### [What you have to do]
Set the listing down once more, exactly as given.
== Segment start ==
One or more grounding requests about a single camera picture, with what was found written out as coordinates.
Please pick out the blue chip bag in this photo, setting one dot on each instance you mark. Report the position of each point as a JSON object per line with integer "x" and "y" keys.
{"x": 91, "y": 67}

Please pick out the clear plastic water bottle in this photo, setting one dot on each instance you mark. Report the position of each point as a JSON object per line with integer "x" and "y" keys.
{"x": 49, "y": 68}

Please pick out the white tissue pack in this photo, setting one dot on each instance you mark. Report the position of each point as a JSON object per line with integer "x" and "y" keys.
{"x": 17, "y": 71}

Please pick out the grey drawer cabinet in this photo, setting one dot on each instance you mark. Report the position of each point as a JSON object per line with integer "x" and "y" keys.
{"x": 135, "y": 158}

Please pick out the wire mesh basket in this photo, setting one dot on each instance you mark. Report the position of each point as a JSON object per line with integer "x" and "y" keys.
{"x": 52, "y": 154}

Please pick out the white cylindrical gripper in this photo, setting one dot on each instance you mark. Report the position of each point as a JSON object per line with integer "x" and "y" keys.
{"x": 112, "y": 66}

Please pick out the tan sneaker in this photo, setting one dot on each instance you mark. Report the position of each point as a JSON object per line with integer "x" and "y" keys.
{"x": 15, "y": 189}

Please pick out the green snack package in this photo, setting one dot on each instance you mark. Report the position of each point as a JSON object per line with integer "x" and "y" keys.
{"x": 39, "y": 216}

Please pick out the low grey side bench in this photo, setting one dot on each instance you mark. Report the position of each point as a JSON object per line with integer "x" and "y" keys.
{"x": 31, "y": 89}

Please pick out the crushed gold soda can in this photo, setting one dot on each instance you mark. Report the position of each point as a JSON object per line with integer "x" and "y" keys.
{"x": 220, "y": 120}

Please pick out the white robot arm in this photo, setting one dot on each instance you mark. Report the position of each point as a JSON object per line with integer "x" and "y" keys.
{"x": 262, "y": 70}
== Segment end ==
### [Answer to this task]
One or more grounding requests about a single camera picture, with what was found written out as coordinates.
Please pick out the blue chip bag in this photo, setting one dot on each instance you mark. Report the position of each point as a JSON object per line with integer "x" and "y" keys.
{"x": 91, "y": 67}

Please pick out the clear plastic water bottle in this photo, setting one dot on each instance you mark. Report the position of each point as a JSON object per line with integer "x" and "y" keys.
{"x": 49, "y": 68}

Please pick out the white tissue pack in this photo, setting one dot on each instance you mark. Report the position of each point as a JSON object per line with integer "x" and "y" keys.
{"x": 17, "y": 71}

Please pick out the grey drawer cabinet in this photo, setting one dot on each instance you mark. Report the position of each point as a JSON object per line with integer "x" and "y" keys.
{"x": 135, "y": 158}

Please pick out the wire mesh basket in this photo, setting one dot on each instance you mark. Report the position of each point as a JSON object per line with integer "x" and "y" keys.
{"x": 52, "y": 154}

Please pick out the white cylindrical gripper in this photo, setting one dot on each instance you mark. Report the position of each point as a JSON object per line with integer "x" and "y" keys.
{"x": 112, "y": 66}

Please pick out the tan sneaker in this photo, setting one dot on each instance you mark. Report the position of each point as a JSON object per line with integer "x" and "y" keys.
{"x": 15, "y": 189}

Please pick out the green snack package in this photo, setting one dot on each instance you mark. Report the position of each point as a JSON object per line with integer "x" and "y" keys.
{"x": 39, "y": 216}

Please pick out the low grey side bench in this photo, setting one dot on each instance you mark. Report the position of each point as a JSON object per line with integer "x" and "y" keys.
{"x": 31, "y": 89}

Please pick out the crushed gold soda can in this photo, setting one dot on each instance you mark. Report the position of each point as a JSON object per line with integer "x" and "y" keys.
{"x": 220, "y": 120}

Please pick out the white robot arm in this photo, setting one dot on each instance you mark. Report the position of each point as a JSON object per line with integer "x" and "y" keys.
{"x": 262, "y": 70}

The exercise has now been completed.